Try it: Reproduce the listing below exactly. Pictures do not belong in the copy.

Stored data:
**********
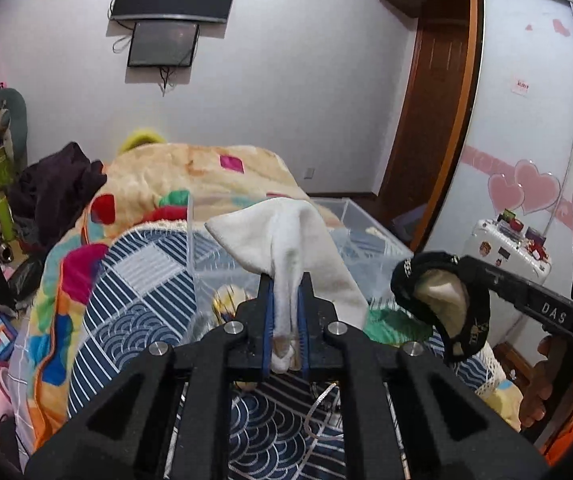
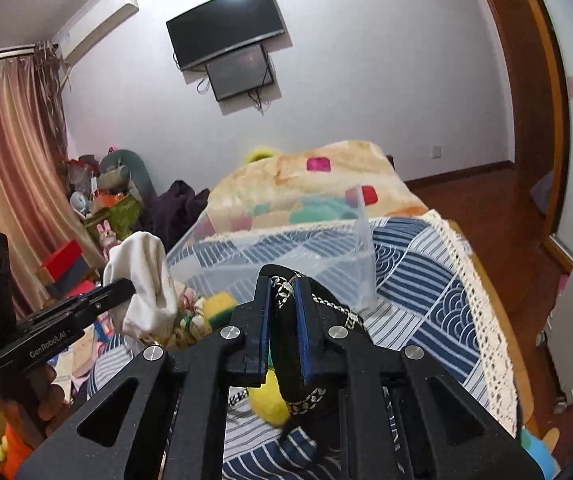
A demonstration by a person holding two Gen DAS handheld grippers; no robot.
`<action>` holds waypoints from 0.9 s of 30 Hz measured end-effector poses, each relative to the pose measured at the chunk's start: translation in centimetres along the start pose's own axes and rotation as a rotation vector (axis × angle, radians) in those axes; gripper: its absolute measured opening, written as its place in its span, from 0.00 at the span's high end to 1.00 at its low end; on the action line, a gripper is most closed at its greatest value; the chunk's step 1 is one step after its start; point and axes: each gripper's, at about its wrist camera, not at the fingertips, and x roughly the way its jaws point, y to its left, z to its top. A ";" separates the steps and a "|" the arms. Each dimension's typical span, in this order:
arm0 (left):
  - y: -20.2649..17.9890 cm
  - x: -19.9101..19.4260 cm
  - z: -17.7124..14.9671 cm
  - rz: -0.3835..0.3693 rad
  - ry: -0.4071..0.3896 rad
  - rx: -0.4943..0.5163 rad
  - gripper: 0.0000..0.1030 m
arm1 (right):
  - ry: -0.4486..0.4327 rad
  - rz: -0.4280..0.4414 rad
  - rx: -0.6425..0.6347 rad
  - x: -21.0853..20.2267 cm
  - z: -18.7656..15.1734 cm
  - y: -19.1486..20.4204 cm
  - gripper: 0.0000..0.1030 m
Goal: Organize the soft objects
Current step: 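Carry the white pouch and black cap into the clear box and release both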
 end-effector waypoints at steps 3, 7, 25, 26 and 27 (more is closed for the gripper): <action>0.2 -0.2 0.3 0.001 -0.011 -0.010 0.90 | 0.019 -0.007 -0.011 0.4 0.2 -0.1 0.89; 0.7 -0.2 0.0 0.013 -0.003 -0.016 0.90 | 0.082 -0.046 -0.024 2.1 -0.7 -0.5 0.88; 1.0 0.5 -0.8 0.018 0.028 -0.033 0.90 | 0.212 -0.176 0.008 5.1 -3.6 -3.8 0.40; 0.9 0.5 -0.8 0.020 0.029 -0.032 0.90 | 0.216 -0.178 0.011 5.3 -3.7 -4.0 0.43; 0.9 0.5 -0.8 0.023 0.028 -0.029 0.90 | 0.225 -0.181 0.013 5.3 -3.8 -4.2 0.54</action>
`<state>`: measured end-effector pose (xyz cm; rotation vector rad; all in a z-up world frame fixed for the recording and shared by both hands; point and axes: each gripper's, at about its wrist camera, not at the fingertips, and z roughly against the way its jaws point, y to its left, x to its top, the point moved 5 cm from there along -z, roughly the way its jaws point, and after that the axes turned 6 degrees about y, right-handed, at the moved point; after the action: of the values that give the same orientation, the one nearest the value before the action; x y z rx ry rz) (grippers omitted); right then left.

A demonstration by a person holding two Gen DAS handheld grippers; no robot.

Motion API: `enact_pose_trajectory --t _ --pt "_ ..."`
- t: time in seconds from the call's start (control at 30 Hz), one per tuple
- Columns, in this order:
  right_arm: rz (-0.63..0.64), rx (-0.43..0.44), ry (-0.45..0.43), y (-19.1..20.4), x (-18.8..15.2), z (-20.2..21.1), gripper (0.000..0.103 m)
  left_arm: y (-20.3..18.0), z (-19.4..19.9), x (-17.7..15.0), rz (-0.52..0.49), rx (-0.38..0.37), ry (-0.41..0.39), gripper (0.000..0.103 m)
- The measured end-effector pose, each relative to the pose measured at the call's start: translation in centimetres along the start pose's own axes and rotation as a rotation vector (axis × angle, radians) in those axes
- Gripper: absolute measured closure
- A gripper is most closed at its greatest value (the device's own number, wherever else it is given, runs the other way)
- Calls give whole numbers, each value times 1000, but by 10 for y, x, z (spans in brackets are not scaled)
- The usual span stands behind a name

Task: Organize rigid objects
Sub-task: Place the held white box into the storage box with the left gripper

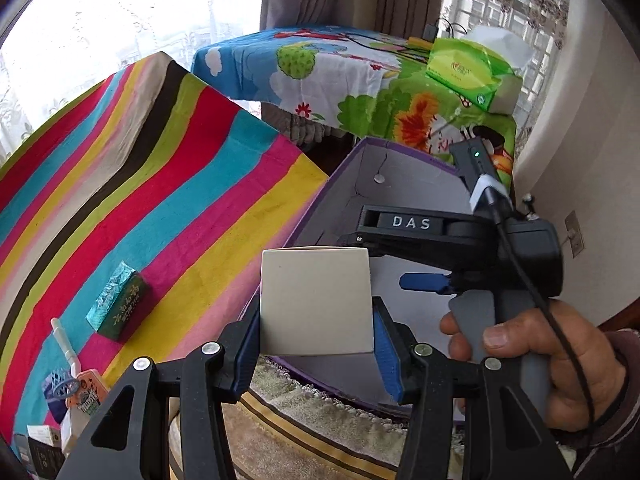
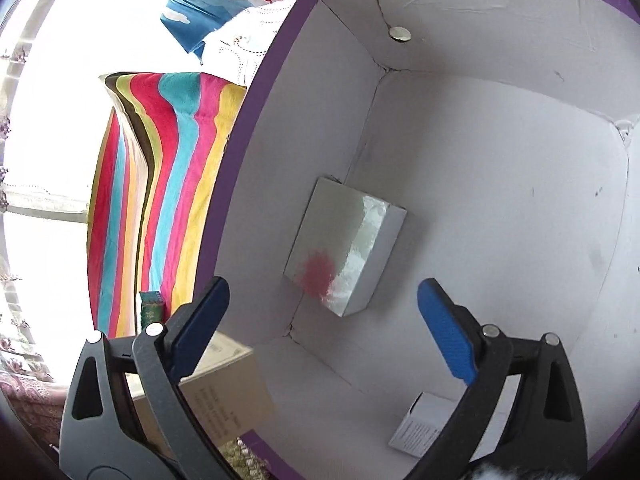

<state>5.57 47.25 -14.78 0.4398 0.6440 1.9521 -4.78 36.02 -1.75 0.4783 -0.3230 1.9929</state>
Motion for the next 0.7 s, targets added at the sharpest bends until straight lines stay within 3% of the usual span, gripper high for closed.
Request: enact_pose_trajectory --t 0.2,0.3,0.43,0.53,0.6,0.7 --pt "-82 53 121 -9 -23 -18 7 -4 -43 -2 -212 126 139 48" --pt "-66 60 129 -12 -31 -17 7 3 -63 -6 -280 232 187 33" --pt "-47 44 126 -22 -40 -14 7 7 -69 -8 -270 221 201 29" --pt "-51 55 164 -30 -52 -17 7 3 -71 -10 -321 291 205 19" --pt "-66 67 174 -35 -59 -16 7 -1 -73 -12 -361 322 205 18" --pt "-66 86 173 -42 -67 -11 7 2 -69 -13 -341 311 198 18"
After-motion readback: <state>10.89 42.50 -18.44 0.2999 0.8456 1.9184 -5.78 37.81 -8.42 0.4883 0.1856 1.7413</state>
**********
Answer for this exercise:
A demonstration by a person holding two Gen DAS handheld grippers; no robot.
`<action>` holds waypoints from 0.9 s of 30 Hz measured end-effector poses, each relative to the pose measured at the chunk's start: translation in centimetres along the start pose's own axes and rotation as a rotation vector (axis × angle, radians) in those axes; gripper: its absolute measured opening, written as its place in its span, from 0.00 at the span's high end to 1.00 at its low end; on the action line, a gripper is most closed at its greatest value; the chunk's step 1 is one step after its start; point and axes: each gripper's, at about its wrist camera, not at the fingertips, and x roughly the way its jaws point, y to its left, z to its top. A ";" separates the steps and a "|" the arms. Each dimension's typical span, in this order:
arm0 (left):
  - y: -20.2649..17.9890 cm
  - x: -19.9101..19.4260 cm
  - z: -17.7124..14.9671 cm
  - rz: -0.3835..0.3693 rad
  - ry: -0.4071..0.3896 rad
  - rx: -0.4943..0.5163 rad
  - gripper: 0.0000..0.1030 m
arm1 (right):
  - ry: -0.4486..0.4327 rad
  - rz: -0.4280..0.4414 rad
  - rx: -0.6425..0.6347 rad
  - x: -21.0853..20.2267 cm
  - z: -18.7656..15.1734 cm
  - y: -19.1486..20.4204 cm
  - gripper: 0.0000..0.1030 m
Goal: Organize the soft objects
Current step: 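Carry the white pouch and black cap into the clear box and release both
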 end-effector waypoints at steps 3, 7, 25, 26 and 27 (more is closed for the gripper): <action>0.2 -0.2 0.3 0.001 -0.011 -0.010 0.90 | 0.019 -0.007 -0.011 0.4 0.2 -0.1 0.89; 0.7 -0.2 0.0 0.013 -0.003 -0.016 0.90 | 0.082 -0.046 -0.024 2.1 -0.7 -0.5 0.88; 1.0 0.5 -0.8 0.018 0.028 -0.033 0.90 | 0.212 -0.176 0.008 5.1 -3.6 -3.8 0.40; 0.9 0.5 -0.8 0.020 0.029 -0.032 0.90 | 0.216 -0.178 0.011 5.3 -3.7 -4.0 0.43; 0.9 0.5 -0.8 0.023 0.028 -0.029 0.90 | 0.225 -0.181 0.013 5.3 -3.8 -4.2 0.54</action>
`<state>`: measured end-effector pose (xyz cm; rotation vector rad; all in a z-up world frame fixed for the recording and shared by both hands; point and axes: each gripper's, at about its wrist camera, not at the fingertips, and z roughly against the way its jaws point, y to its left, x to its top, the point moved 5 cm from there along -z, roughly the way its jaws point, and after that the axes turned 6 degrees about y, right-handed, at the moved point; after the action: of the values that give the same orientation, the one nearest the value before the action; x y z rx ry rz) (grippers omitted); right then left.

A demonstration by a person holding two Gen DAS handheld grippers; no robot.

Motion API: `enact_pose_trajectory --t _ --pt "_ ..."`
- t: time in seconds from the call's start (control at 30 Hz), one per tuple
- Columns, in this order:
  right_arm: rz (-0.63..0.64), rx (-0.43..0.44), ry (-0.45..0.43), y (-19.1..20.4), x (-18.8..15.2), z (-20.2..21.1), gripper (0.000..0.103 m)
  left_arm: y (-20.3..18.0), z (-19.4..19.9), x (-17.7..15.0), rz (-0.52..0.49), rx (-0.38..0.37), ry (-0.41..0.39), gripper (0.000..0.103 m)
- The measured end-effector pose, each relative to the pose measured at the call's start: translation in centimetres along the start pose's own axes and rotation as a rotation vector (axis × angle, radians) in those axes
- Gripper: absolute measured closure
- A gripper is most closed at its greatest value (the device's own number, wherever else it is given, runs the other way)
- Calls give whole numbers, each value times 1000, but by 10 for y, x, z (spans in brackets are not scaled)
- The usual span stands behind a name

Task: Organize rigid objects
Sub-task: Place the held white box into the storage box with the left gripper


<state>5.57 47.25 -14.78 0.4398 0.6440 1.9521 -4.78 36.02 -1.75 0.4783 -0.3230 1.9929</state>
Motion for the next 0.7 s, targets added at the sharpest bends until straight lines stay within 3% of the usual span, gripper high for closed.
Request: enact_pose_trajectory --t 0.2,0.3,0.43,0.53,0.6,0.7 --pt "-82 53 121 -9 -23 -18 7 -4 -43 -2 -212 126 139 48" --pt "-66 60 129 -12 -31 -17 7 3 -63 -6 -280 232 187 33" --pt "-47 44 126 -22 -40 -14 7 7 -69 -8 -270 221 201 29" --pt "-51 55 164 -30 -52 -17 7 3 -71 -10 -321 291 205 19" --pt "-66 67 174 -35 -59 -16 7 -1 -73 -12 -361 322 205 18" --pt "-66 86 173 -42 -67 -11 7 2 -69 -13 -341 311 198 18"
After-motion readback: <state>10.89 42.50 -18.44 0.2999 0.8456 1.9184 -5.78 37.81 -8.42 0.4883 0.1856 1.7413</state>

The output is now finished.